* THE TASK
The answer is to be an exact copy of the lines below running from the line with "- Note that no" down to the line with "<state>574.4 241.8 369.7", both ends included, and nothing more.

(Extracted data entries)
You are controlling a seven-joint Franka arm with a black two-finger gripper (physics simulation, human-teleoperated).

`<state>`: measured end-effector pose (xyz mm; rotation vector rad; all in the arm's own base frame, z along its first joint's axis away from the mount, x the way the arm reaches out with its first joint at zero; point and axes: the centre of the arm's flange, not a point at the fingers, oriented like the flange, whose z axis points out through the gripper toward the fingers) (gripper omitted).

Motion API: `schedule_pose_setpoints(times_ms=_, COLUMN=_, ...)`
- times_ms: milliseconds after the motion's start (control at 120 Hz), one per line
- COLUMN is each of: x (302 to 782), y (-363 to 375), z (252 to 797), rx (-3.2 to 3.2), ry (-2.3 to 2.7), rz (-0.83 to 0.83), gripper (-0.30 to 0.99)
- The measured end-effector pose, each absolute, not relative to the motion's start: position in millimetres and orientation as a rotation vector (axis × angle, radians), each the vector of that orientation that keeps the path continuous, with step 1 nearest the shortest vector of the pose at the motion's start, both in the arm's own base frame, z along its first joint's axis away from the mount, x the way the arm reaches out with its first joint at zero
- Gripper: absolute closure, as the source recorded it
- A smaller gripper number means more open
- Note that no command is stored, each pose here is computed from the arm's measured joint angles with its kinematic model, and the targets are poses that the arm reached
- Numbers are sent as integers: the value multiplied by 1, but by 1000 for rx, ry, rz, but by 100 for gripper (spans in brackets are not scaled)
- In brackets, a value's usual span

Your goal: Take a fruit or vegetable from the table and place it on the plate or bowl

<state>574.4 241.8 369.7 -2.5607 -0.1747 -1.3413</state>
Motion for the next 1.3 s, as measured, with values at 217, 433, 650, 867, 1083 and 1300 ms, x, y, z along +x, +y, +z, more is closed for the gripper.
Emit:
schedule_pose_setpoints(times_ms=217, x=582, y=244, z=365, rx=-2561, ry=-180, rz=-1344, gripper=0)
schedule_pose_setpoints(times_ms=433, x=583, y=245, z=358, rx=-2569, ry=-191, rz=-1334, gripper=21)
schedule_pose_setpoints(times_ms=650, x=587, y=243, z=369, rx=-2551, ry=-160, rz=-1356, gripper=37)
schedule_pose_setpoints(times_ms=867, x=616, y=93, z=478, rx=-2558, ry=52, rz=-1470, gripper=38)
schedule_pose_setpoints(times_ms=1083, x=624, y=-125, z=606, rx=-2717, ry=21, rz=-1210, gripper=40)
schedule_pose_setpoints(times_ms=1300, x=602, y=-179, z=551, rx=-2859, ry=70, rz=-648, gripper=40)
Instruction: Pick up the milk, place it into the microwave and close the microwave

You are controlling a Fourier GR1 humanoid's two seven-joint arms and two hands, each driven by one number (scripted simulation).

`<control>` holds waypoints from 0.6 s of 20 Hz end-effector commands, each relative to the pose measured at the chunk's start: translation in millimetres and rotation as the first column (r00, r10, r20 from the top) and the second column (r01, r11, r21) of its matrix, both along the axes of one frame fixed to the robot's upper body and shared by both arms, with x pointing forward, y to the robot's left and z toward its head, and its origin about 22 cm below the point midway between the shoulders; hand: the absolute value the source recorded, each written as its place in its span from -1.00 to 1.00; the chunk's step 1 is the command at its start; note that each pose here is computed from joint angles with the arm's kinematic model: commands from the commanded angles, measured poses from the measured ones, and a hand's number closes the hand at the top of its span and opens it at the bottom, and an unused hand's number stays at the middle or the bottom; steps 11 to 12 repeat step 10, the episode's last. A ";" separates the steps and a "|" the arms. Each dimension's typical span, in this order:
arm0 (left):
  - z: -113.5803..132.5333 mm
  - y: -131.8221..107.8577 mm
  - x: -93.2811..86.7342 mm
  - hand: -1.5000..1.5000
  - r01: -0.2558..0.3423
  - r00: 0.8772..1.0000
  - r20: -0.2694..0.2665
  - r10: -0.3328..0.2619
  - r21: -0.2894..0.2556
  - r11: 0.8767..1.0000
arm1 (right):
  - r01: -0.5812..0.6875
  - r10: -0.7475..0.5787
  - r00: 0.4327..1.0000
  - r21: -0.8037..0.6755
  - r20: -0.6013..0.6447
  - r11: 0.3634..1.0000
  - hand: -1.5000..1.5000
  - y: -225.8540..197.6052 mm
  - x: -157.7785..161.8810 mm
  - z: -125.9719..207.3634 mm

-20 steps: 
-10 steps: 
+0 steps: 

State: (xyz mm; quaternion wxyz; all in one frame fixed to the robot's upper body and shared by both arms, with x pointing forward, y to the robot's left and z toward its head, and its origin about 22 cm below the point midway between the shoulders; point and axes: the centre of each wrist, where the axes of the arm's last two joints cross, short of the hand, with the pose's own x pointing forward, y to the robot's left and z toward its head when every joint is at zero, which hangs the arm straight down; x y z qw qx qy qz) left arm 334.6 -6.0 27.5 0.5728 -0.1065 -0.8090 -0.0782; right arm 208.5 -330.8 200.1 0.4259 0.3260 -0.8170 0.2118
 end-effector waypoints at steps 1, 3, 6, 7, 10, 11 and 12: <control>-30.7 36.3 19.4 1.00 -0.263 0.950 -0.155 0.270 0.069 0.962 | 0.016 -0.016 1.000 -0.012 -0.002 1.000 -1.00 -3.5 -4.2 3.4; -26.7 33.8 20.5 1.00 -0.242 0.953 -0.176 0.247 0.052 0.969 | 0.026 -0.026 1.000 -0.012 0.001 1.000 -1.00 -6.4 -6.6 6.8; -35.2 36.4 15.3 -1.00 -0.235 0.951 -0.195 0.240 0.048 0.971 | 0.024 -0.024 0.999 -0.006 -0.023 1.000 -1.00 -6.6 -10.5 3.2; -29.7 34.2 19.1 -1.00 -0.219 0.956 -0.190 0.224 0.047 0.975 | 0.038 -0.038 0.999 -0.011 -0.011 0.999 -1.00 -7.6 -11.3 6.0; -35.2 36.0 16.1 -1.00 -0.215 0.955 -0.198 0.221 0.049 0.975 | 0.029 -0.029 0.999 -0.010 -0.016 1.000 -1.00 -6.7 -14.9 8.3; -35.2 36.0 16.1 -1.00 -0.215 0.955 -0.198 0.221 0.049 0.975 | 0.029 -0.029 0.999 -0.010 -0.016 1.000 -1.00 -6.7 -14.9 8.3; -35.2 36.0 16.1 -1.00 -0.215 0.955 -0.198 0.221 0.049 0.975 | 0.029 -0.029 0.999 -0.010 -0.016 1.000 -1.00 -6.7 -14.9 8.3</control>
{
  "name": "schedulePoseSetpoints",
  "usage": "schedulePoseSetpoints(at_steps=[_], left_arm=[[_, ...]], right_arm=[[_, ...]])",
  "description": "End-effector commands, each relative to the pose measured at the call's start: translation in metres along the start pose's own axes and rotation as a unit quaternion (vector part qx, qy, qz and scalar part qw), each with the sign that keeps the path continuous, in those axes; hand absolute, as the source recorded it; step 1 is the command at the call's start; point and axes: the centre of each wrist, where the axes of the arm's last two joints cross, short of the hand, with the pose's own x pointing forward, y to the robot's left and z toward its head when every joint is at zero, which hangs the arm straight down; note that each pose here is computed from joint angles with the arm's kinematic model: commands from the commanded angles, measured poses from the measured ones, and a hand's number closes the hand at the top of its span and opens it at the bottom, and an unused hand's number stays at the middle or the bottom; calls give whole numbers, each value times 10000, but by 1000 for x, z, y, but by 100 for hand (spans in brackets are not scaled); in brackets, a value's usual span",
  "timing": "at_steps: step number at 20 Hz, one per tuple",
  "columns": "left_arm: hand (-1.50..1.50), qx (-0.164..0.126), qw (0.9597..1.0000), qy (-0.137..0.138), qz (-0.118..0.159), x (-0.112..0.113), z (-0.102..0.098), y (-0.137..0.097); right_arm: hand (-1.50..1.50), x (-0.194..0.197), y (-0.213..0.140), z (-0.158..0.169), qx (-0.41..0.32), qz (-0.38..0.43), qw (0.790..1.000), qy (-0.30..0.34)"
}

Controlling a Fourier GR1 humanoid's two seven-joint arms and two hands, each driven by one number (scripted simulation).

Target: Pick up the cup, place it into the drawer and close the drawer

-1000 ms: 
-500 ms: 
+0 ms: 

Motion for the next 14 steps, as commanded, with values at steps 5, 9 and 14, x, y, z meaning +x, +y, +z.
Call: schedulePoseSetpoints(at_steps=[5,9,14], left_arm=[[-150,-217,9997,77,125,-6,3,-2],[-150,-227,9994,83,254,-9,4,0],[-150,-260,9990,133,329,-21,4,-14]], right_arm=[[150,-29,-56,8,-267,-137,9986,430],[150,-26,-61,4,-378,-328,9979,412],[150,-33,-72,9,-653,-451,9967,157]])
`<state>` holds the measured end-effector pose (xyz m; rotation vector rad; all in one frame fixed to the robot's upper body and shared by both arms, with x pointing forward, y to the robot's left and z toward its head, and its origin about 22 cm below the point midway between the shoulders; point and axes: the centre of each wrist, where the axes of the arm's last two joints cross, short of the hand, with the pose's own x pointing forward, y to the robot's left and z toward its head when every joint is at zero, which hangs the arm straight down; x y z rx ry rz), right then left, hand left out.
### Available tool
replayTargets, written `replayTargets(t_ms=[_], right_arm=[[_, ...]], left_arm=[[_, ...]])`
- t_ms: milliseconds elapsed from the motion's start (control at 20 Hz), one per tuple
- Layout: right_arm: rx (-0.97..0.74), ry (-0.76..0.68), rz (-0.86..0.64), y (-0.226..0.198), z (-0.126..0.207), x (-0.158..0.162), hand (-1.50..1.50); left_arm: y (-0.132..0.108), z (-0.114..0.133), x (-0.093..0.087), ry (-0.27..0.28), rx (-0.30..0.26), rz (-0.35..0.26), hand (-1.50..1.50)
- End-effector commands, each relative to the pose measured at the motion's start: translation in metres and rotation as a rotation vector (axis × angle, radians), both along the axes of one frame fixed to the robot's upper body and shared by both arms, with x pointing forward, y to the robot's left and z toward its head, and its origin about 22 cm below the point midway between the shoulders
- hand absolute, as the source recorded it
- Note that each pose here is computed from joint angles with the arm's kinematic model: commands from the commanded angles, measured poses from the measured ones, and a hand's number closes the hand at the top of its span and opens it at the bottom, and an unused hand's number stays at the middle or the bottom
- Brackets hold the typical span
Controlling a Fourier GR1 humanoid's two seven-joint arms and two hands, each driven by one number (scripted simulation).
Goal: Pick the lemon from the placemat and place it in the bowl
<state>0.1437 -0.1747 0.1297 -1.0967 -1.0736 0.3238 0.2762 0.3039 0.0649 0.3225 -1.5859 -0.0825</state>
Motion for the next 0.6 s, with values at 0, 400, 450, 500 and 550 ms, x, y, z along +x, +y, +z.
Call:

* RESULT FOR THIS TASK
- Note that no command is stored, each pose here is computed from the arm's measured joint angles with its kinematic model, and the targets are poses that the arm reached
- Numbers are sent as integers: the value multiplied by 1, but by 1000 for rx, ry, rz, but by 100 for gripper (spans in brackets are not scaled)
- In brackets, a value's usual span

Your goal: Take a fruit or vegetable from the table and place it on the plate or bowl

<state>574.4 241.8 369.7 -2.5607 -0.1747 -1.3413</state>

The response is now complete.